A cocktail of LSD, sodium thiopental, and MDMA had been administered to Mahmud Jalil, and the prostitutes were in position for his awakening in Heaven Room 3.
The other two, Khalif al Rawi and Latif Hassan, had already awakened, and Special Agent Jacob Weinberg, decked out in his flowing robes, was having a conversation with al Rawi in Heaven Room 1. Grimes pushed a button to listen in.
“What about Mullah bin Majid?” al Rawi asked in Arabic. Grimes wrote the name on a pad as Weinberg, posing as Mohammad, informed al Rawi of bin Majid’s success in destroying the Woodrow Wilson Bridge over the Potomac, killing over three hundred including many Washington officials. Grimes chuckled to himself, knowing that Weinberg had blamed heavy traffic on that very bridge for his own lateness that morning.
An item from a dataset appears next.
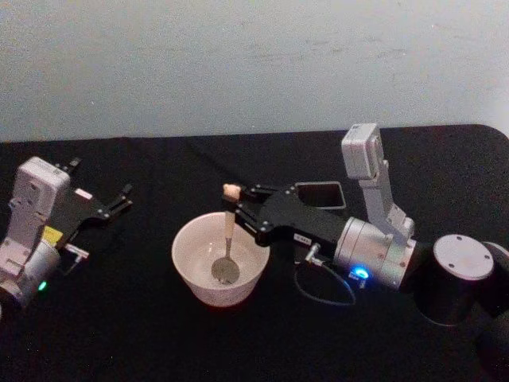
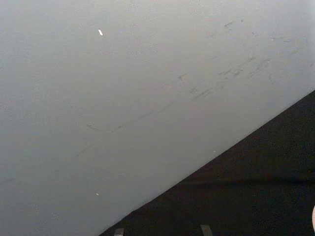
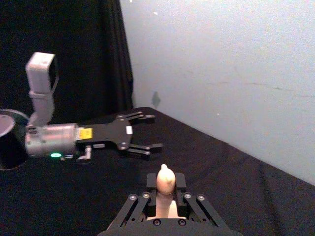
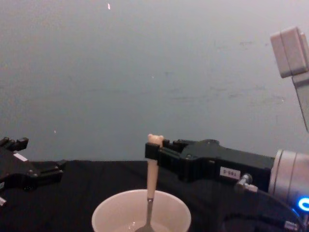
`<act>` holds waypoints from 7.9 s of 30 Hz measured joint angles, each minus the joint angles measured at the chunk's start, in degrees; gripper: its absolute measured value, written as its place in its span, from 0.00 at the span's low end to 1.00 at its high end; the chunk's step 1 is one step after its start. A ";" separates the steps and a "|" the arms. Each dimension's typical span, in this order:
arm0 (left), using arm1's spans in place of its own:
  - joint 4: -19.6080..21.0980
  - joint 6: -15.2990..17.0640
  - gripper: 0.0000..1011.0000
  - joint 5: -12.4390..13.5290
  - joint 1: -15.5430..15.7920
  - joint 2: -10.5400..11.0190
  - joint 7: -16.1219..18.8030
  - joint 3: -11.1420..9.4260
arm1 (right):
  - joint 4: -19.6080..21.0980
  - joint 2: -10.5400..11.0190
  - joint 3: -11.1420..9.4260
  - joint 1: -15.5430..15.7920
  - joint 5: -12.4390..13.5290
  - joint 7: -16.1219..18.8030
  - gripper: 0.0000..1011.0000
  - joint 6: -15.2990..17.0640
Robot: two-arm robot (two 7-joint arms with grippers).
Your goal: Pick up the stirring spoon with one hand, stir inside the cup, then place it back in its original position.
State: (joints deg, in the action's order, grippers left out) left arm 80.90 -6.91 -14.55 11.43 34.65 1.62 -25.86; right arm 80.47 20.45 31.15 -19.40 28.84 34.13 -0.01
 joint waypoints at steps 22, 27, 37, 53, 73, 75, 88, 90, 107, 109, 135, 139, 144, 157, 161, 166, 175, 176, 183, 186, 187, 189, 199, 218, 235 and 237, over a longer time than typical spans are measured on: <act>0.00 0.00 0.99 0.00 0.00 0.00 0.00 0.00 | -8.90 -6.45 3.50 -5.88 -4.21 -2.45 0.21 -2.03; 0.00 0.00 0.99 0.00 0.00 0.00 0.00 0.00 | -9.17 -6.44 2.10 -5.93 -4.54 -3.30 0.21 -2.49; 0.00 0.00 0.99 0.00 0.00 0.00 0.00 0.00 | -5.85 -3.59 0.07 -3.93 -4.52 -2.91 0.21 -1.60; 0.00 0.00 0.99 0.00 0.00 0.00 0.00 0.00 | 2.88 1.37 0.83 0.98 -0.75 1.32 0.21 0.62; 0.00 0.00 0.99 0.00 0.00 0.00 0.00 0.00 | -6.31 -4.94 1.84 -4.54 -2.70 -3.00 0.21 -1.85; 0.00 0.00 0.99 0.00 0.00 0.00 0.00 0.00 | -6.57 -4.96 1.17 -4.67 -2.83 -3.49 0.21 -1.92; 0.00 0.00 0.99 0.00 0.00 0.00 0.00 0.00 | -0.46 -0.31 -1.17 -0.94 -1.84 -3.12 0.21 1.23; 0.00 0.00 0.99 0.00 0.00 0.00 0.00 0.00 | 0.88 0.45 -1.40 -0.11 -1.26 -2.84 0.21 1.72; 0.00 0.00 0.99 0.00 0.00 0.00 0.00 0.00 | 0.56 -1.46 2.07 -0.81 0.74 -0.81 0.21 2.10; 0.00 0.00 0.99 0.00 0.00 0.00 0.00 0.00 | -0.74 -2.40 2.41 -1.66 0.46 -1.39 0.21 1.96; 0.00 0.00 0.99 0.00 0.00 0.00 0.00 0.00 | -1.81 -2.03 -0.43 -1.87 -1.49 -4.61 0.21 2.35; 0.00 0.00 0.99 0.00 0.00 0.00 0.00 0.00 | 0.33 -0.94 -0.72 -0.48 -0.17 -3.60 0.21 2.98; 0.00 0.00 0.99 0.00 0.00 0.00 0.00 0.00 | 1.24 -0.88 -0.93 0.07 1.15 -3.32 0.21 3.06; 0.00 0.00 0.99 0.00 0.00 0.00 0.00 0.00 | 0.92 -1.65 -1.56 -1.00 1.98 -4.83 0.21 2.24; 0.00 0.00 0.99 0.00 0.00 0.00 0.00 0.00 | 1.62 -1.52 -2.27 -1.13 2.41 -5.29 0.21 2.13; 0.00 0.00 0.99 0.00 0.00 0.00 0.00 0.00 | 3.52 -1.01 -3.66 -0.73 3.42 -6.36 0.21 2.12; 0.00 0.00 0.99 0.00 0.00 0.00 0.00 0.00 | 7.40 -0.16 -6.91 1.07 5.16 -9.17 0.21 1.18; 0.00 0.00 0.99 0.00 0.00 0.00 0.00 0.00 | 7.75 -0.10 -7.20 1.25 5.30 -9.40 0.21 1.09; 0.00 0.00 0.99 0.00 0.00 0.00 0.00 0.00 | 11.01 1.08 -9.68 3.29 6.65 -10.77 0.21 0.57; 0.00 0.00 0.99 0.00 0.00 0.00 0.00 0.00 | 12.59 1.82 -10.72 4.46 7.11 -11.21 0.21 0.36; 0.00 0.00 0.99 0.00 0.00 0.00 0.00 0.00 | 13.31 2.17 -11.17 5.04 7.32 -11.42 0.21 0.25; 0.00 0.00 0.99 0.00 0.00 0.00 0.00 0.00 | 14.08 2.58 -11.61 5.61 7.47 -11.60 0.21 0.15; 0.00 0.00 0.99 0.00 0.00 0.00 0.00 0.00 | 17.95 5.21 -14.33 9.43 7.18 -13.61 0.21 0.07; 0.00 0.00 0.99 0.00 0.00 0.00 0.00 0.00 | 14.76 4.73 -14.48 10.32 4.03 -14.31 0.21 0.91; 0.00 0.00 0.99 0.00 0.00 0.00 0.00 0.00 | 11.54 3.83 -13.94 11.34 3.86 -14.21 0.21 3.06; 0.00 0.00 0.99 0.00 0.00 0.00 0.00 0.00 | 11.28 3.75 -13.95 11.60 3.86 -14.31 0.21 3.23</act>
State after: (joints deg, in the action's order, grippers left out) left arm 80.90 -6.91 -14.55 11.43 34.65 1.62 -25.86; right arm 91.76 24.20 17.21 -7.81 32.70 19.83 3.22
Enemies speak so much more freely when they believe they are among friends.
* * *
Gerald Rivard began writing before Kindergarten, and his strange tales entertained his classmates throughout most of his school years. After a long hiatus, he is back in the swivel chair, crafting short stories at a pace he considers far too slow as he prepares for his first novel. You can learn more about him and his writing at www.geraldrivard.com.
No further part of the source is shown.